Friday, October 25, 2019

Old School Snow Studies

This month marks the 100th anniversary of the October 1919 issue of Monthly Weather Review, which included a whole slew of short articles on snow and its impacts.  Lovers of snow and history can check it out at

Included is a map of the average annual snowfall of the United States, 1895–1914 by C. F. Brooks based on observations from 2,000 stations.  My view is it's a pretty good synthesis, especially over the eastern 2/3 of the U.S.  The "natural advantages" of the Cottonwood Canyons, remain undiscovered.

Source: Ward (1919)
There's also an article on a "improved form of snow sampler," which is basically a snow coring tube similar to those still in use today.

Source: Kadel (1919)
At the time, Monthly Weather Review often included abstract reprints from other journals.  The issue includes this synopsis of the snow climate of the European Alps by M. E. Benevent.
"The region naturally falls into two main subdivisions — the North-Alps, whose precipitation is controlled by oceanic influence, and the Southern Alps, controlled by Mediterranean influence.  
Well, that's a start. 

I wonder how scientists will look back on today's atmospheric research in 2119?  I suspect that most of our work, while enabling the progression of science to where it will be in 2119, will be subsumed by newer and better studies that build upon the knowledge we create today.  Scientists will look back and see the value, but only a small percentage of papers published today will have significant value.  If you think about it, that is actually a very optimistic view of the future of atmospheric research.  

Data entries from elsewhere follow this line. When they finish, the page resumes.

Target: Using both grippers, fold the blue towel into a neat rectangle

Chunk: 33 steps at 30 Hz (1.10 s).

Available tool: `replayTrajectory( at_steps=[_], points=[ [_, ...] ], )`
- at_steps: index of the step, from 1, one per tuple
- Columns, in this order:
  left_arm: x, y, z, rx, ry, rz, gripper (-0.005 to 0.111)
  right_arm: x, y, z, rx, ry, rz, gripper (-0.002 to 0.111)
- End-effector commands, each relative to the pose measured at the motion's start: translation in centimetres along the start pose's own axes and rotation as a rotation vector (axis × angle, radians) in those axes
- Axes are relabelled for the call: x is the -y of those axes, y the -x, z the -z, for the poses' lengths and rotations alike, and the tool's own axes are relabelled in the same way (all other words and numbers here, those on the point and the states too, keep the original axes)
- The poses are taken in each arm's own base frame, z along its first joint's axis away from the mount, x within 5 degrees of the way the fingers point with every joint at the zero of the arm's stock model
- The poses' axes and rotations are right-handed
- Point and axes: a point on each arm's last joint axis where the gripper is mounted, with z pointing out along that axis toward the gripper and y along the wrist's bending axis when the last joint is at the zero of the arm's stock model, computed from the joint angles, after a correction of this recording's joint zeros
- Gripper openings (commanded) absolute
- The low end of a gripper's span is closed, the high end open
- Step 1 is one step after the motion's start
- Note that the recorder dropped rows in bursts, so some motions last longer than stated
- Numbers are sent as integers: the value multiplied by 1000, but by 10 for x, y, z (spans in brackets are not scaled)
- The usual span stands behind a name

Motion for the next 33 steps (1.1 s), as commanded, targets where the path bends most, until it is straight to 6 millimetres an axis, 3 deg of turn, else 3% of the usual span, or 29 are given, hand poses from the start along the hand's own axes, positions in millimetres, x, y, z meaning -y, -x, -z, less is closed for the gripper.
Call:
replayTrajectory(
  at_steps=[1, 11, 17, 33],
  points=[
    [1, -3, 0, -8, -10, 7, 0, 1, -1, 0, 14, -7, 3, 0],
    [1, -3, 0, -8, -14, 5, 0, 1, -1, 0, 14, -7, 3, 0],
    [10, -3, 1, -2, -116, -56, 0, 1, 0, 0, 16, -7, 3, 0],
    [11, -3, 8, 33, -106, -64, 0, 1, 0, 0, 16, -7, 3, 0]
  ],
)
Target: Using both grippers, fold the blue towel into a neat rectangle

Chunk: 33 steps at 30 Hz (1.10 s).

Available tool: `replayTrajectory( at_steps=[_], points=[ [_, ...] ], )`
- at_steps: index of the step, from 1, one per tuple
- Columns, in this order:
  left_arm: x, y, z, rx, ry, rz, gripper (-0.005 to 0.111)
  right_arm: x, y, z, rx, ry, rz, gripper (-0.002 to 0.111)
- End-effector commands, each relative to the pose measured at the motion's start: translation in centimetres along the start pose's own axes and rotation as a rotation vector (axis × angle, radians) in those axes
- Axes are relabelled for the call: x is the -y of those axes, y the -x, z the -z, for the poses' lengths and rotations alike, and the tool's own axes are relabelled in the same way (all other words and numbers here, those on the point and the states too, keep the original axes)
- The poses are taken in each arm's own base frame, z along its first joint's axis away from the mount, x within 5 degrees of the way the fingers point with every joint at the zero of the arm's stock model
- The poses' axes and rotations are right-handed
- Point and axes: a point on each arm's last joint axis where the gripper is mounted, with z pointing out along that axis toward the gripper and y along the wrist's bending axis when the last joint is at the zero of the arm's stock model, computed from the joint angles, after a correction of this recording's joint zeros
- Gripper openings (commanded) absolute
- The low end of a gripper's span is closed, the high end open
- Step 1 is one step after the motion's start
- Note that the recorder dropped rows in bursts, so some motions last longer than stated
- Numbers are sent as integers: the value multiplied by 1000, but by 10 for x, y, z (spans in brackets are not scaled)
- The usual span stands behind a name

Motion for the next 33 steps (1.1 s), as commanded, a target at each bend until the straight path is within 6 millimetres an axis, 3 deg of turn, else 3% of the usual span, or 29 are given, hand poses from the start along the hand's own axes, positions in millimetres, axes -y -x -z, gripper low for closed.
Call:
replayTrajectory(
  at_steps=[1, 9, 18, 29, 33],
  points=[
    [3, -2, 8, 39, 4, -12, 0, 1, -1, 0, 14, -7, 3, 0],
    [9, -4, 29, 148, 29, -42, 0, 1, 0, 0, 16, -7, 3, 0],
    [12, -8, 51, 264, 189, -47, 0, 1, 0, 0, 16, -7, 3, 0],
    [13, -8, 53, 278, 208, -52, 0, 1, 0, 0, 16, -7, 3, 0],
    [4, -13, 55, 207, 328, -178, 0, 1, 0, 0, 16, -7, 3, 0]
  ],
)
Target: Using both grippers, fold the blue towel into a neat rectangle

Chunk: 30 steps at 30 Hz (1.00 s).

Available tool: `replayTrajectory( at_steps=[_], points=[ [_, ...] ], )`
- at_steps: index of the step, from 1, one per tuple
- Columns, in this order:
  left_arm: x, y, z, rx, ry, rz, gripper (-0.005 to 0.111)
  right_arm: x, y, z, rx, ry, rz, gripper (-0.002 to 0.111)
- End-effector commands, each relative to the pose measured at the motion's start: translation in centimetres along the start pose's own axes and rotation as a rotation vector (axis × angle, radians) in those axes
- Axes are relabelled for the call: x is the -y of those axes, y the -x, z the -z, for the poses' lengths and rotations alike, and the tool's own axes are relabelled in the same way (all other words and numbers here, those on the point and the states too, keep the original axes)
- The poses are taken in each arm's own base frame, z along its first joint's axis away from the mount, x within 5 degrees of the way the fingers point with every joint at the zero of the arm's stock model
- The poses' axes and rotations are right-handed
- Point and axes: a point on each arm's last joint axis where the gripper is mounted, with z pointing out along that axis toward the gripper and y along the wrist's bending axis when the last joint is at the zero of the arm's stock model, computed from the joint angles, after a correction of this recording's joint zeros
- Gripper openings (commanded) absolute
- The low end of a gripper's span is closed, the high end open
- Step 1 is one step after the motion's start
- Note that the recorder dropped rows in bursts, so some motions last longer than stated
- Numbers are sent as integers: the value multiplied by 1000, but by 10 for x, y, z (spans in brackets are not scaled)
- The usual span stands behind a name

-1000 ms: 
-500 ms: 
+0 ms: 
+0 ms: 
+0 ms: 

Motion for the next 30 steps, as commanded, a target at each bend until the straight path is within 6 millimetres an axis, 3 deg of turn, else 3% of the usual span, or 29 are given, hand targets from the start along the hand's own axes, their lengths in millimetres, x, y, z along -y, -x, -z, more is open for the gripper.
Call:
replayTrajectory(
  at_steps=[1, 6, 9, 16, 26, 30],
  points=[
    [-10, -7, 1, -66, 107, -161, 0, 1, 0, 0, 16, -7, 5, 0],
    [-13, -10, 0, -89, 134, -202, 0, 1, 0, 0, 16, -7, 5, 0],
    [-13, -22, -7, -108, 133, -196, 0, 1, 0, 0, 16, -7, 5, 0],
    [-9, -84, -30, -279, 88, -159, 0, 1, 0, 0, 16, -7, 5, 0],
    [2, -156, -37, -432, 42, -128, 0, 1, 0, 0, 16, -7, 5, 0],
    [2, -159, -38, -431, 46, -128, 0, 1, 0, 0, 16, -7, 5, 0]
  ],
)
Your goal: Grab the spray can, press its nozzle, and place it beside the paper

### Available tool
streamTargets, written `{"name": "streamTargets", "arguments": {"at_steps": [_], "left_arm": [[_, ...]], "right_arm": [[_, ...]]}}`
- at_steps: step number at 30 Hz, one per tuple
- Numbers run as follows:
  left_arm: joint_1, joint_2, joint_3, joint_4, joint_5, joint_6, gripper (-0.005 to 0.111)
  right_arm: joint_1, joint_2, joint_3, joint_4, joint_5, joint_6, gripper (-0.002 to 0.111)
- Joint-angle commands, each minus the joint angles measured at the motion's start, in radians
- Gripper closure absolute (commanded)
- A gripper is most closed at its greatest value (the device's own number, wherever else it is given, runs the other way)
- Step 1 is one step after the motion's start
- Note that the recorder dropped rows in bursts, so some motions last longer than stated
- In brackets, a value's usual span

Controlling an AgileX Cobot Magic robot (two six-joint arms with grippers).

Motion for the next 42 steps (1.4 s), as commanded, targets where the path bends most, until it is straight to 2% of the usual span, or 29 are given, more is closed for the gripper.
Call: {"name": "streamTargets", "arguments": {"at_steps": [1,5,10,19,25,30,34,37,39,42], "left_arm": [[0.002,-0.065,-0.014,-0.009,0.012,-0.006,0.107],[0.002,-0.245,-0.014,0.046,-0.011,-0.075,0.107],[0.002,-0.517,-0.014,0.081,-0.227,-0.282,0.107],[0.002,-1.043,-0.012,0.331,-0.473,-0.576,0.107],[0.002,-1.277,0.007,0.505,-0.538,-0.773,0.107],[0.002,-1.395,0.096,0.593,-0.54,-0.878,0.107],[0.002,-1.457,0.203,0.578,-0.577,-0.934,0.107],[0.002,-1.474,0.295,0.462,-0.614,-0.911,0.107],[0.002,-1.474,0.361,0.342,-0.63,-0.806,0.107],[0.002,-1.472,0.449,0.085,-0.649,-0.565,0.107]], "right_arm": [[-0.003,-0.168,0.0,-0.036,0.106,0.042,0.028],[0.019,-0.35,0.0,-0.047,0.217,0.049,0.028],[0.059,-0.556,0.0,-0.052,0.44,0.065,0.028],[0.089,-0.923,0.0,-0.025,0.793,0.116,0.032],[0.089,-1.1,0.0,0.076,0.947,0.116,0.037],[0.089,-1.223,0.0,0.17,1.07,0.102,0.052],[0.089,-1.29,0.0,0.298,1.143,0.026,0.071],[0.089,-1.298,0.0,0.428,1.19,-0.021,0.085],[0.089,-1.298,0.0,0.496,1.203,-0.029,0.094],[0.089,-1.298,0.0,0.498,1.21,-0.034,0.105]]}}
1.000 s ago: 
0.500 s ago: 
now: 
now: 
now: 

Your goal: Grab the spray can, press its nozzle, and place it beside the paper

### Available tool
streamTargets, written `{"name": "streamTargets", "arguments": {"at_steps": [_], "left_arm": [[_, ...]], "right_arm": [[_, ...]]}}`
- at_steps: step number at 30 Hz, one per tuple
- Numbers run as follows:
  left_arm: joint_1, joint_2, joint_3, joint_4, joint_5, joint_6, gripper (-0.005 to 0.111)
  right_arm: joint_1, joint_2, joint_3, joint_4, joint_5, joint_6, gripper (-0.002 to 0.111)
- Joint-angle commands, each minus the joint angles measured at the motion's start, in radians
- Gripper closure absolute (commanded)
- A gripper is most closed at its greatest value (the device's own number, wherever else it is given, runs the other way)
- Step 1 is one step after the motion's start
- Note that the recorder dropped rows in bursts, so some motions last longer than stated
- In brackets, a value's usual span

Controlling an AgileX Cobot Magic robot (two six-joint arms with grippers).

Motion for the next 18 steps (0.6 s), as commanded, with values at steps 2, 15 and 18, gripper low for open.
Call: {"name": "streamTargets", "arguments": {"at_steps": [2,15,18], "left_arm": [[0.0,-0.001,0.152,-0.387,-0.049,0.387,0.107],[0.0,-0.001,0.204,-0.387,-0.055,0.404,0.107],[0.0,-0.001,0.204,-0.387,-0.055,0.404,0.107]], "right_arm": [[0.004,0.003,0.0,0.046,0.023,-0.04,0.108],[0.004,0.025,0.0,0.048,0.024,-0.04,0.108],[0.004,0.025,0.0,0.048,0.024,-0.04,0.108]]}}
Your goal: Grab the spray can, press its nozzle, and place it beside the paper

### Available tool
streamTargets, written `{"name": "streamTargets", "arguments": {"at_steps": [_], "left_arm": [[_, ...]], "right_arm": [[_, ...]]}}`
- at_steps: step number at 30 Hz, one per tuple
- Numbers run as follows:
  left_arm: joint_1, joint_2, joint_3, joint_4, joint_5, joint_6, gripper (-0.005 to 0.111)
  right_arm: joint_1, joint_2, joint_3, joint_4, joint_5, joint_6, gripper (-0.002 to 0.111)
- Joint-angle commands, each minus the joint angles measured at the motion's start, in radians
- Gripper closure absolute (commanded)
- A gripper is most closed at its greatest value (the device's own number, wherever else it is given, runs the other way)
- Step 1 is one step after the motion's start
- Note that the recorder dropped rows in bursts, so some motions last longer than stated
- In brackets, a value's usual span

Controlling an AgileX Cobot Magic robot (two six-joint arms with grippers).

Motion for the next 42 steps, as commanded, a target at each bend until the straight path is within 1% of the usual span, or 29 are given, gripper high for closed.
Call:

  1. How was data from early stations collected and aggregated? Pretty incredible that they could come up with these sort of detailed maps using data entirely collected by hand!

    1. I have no idea. It is likely that it was collected and aggregated by mail. I seem to recall perusing old daily climate reports that are available online from this era. It would have been a major undertaking. The analysis itself (i.e., drawing the contours), would have been pretty easy compared to the data collection and aggregation.